This movie sucks the big one. Yeah, it's kind of fun with the right crowd (the chatters developed a drinking game with rules such as "drink every time you see mom jeans"), but this marks the first time I've fallen asleep during a movie in this year's 31 Days of Gore. I think I was out for about twenty minutes and somehow didn't miss a thing.
So the leading female, who we'll call Dullsville, moves into a new apartment and decides she's going to be a hotshot painter. Dullsville's landlady (Laraine Newman from SNL) is crazy and believes it's still 1969 for no other reason than the filmmakers thought it was funny. (Nothing in this movie is funny and it's painful whenever it tries.) The landlady's husband is an old pervert, Dullsville's previous love interest is an abusive cop, and her new love interest is an snarky photographer who helps her investigate the strange happenings that occur after the previous tenant's Ouija board is found in a closet.

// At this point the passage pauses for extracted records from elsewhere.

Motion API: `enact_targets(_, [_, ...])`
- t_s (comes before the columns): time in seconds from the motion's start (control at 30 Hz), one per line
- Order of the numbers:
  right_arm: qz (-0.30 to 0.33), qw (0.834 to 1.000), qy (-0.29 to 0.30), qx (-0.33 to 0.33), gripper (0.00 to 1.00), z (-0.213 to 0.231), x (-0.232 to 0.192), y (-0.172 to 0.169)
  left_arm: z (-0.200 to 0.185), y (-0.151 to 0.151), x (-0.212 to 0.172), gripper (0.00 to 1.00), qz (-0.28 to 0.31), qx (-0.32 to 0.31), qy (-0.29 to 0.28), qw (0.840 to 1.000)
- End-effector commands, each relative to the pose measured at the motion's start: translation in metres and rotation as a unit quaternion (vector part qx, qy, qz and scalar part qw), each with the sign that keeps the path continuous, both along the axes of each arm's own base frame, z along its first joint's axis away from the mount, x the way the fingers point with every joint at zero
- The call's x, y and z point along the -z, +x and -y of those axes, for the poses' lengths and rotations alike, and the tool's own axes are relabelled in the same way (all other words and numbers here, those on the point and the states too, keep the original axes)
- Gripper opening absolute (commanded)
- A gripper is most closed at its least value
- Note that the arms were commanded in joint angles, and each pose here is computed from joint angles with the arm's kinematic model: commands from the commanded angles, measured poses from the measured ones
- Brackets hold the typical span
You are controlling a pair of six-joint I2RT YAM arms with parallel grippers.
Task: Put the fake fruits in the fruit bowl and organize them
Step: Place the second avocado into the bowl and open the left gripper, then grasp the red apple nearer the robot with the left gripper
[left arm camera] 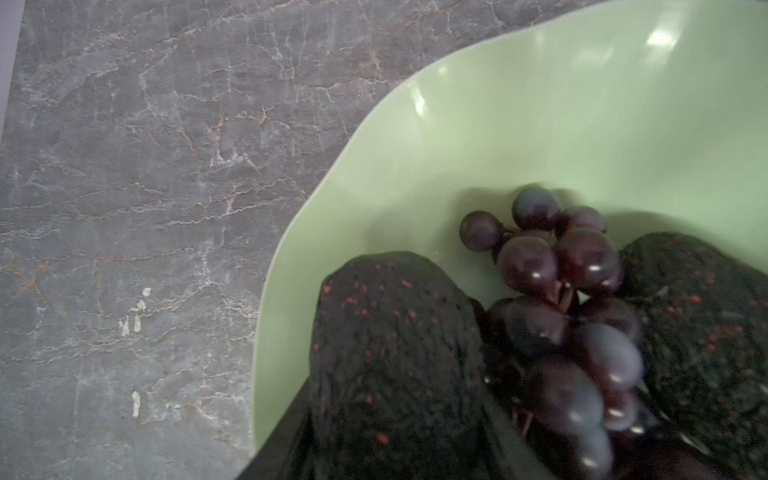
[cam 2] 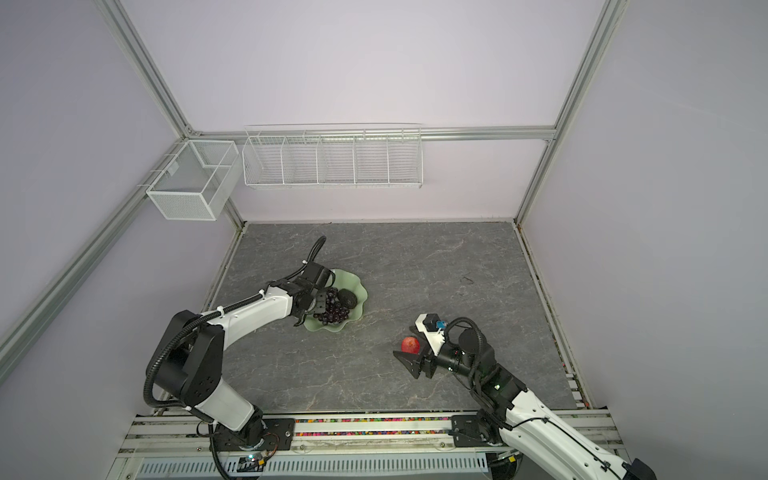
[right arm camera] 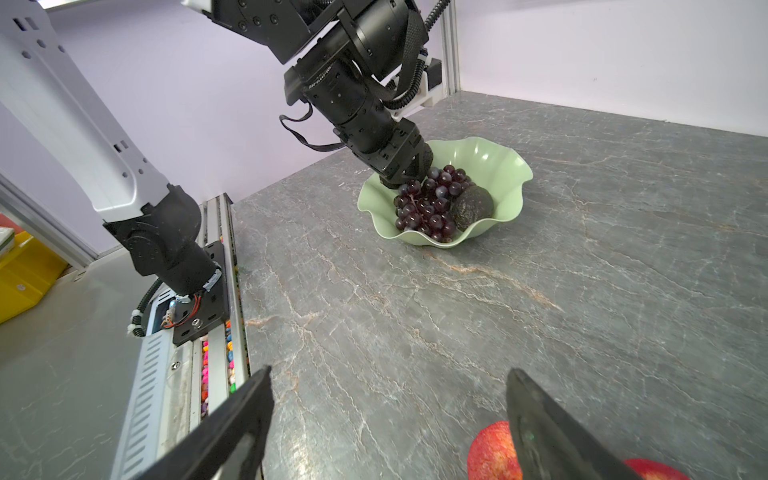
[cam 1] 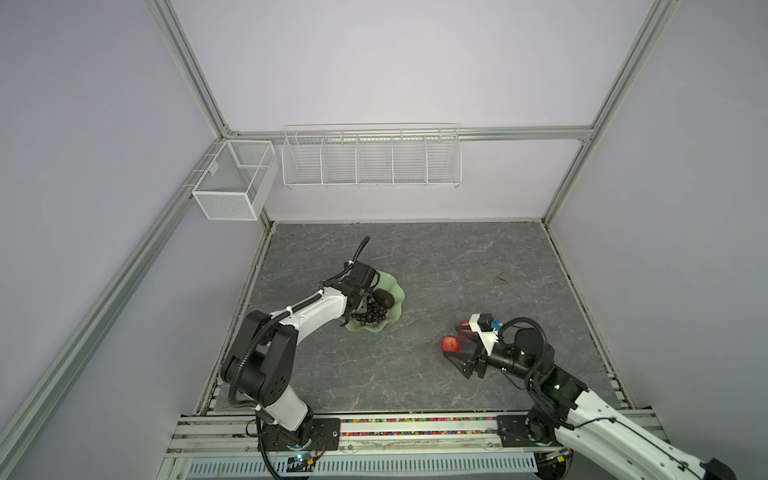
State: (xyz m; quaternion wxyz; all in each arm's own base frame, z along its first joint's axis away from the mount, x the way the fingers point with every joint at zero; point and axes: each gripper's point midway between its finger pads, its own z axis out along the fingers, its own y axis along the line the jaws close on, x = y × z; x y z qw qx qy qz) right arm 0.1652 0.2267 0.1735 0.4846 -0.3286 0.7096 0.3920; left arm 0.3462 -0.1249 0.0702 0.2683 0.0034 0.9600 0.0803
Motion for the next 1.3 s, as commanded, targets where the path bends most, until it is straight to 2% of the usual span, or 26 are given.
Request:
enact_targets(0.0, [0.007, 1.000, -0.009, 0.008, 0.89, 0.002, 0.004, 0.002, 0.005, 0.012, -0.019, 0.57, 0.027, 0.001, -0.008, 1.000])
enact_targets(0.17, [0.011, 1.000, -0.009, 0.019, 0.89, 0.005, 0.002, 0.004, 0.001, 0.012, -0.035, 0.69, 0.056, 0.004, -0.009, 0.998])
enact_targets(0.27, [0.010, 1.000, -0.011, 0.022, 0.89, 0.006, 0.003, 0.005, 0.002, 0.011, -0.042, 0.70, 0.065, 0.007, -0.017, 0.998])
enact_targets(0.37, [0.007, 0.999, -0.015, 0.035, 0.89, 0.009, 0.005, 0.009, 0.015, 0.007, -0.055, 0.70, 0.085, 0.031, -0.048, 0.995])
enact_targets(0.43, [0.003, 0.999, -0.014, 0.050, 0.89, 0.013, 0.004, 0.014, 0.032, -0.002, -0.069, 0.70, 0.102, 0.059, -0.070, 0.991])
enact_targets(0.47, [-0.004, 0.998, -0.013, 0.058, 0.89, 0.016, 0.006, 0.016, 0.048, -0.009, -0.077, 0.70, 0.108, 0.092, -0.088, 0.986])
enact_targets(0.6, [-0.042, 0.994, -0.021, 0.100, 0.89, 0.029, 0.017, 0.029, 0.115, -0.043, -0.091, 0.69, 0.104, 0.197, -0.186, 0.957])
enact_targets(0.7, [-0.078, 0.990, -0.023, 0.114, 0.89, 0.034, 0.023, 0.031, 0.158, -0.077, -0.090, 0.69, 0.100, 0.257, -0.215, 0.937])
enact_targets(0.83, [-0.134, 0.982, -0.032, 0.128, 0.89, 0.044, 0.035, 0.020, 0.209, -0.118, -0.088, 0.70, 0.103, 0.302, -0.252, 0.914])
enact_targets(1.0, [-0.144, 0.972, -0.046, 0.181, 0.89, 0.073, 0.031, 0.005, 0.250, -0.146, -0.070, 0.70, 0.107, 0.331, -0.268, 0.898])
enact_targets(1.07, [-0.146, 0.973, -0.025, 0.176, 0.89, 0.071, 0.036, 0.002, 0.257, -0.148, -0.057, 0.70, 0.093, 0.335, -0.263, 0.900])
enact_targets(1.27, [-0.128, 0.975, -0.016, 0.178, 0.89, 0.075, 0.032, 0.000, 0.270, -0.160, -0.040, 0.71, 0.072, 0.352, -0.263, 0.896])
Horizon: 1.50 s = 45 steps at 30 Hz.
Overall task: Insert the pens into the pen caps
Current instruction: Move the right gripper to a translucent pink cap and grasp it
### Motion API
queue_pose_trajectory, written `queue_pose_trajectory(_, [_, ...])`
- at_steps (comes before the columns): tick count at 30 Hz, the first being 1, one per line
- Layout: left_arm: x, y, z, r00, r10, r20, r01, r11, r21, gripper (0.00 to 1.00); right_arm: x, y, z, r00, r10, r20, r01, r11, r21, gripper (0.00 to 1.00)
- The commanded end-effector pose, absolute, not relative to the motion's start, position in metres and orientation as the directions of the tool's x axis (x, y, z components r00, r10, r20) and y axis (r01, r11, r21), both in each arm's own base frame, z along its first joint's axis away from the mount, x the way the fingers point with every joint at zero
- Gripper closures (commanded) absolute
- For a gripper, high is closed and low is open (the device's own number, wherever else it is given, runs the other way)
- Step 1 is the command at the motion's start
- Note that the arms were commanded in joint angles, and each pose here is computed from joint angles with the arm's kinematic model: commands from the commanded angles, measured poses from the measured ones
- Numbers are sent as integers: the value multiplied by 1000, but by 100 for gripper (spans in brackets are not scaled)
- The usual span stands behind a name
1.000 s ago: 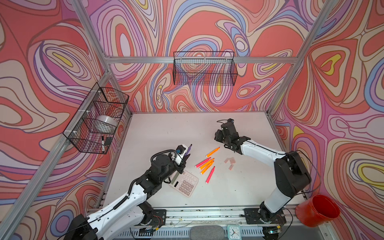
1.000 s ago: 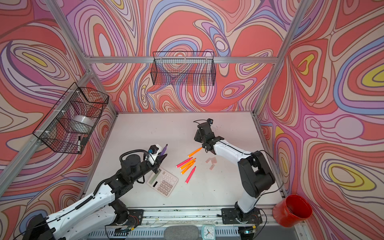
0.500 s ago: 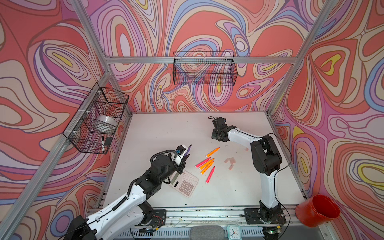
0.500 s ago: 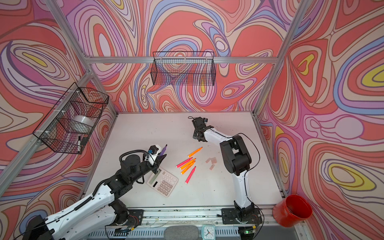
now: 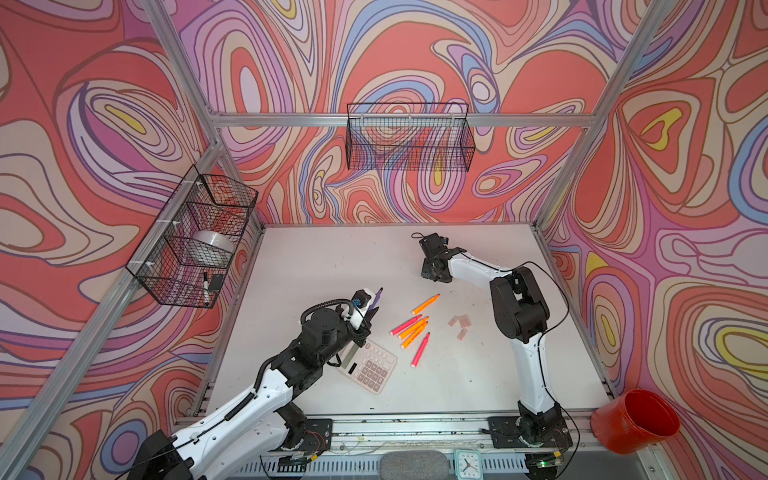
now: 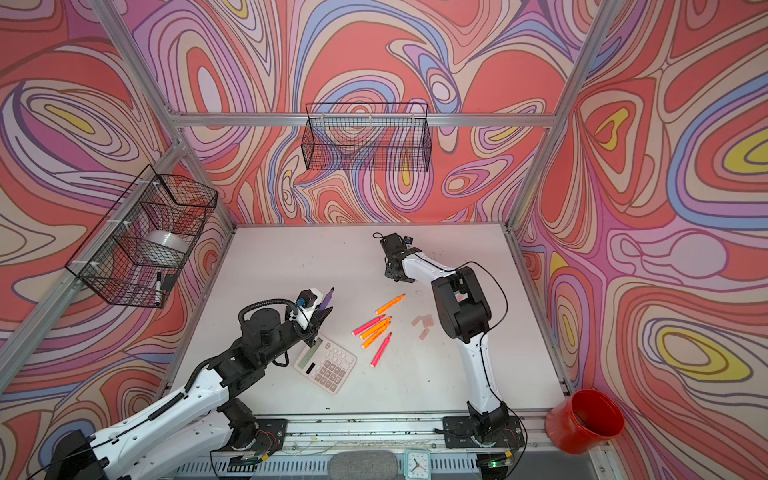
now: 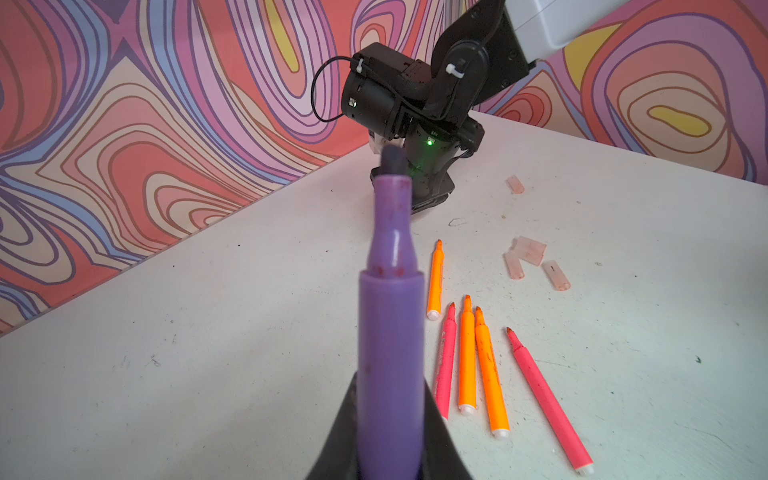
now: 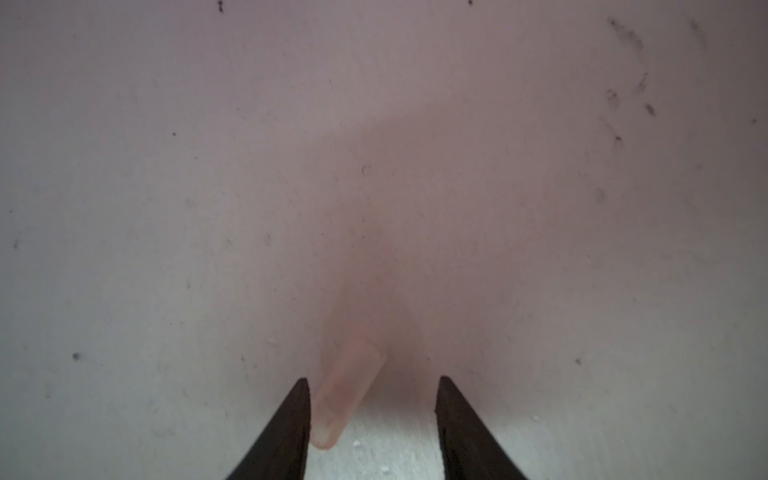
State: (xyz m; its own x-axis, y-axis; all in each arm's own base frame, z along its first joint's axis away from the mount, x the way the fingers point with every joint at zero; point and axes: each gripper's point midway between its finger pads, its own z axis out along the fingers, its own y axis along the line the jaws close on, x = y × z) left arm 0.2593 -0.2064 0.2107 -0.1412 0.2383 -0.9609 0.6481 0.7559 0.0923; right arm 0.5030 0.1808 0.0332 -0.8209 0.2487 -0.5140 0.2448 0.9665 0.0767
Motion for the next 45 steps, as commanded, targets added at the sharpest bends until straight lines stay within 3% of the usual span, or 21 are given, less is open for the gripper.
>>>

Here's a movie which tries to make use of camera techniques Sam Raimi pioneered in Evil Dead, but the shots are used nonsensically. The camera pushes through a moving car and down a chimney and sometimes flies all over the damn place, but there's rarely a reason for it. It's kind of like the filmmakers are mimicking things they've seen in better movies, but didn't understand why they were there in the first place.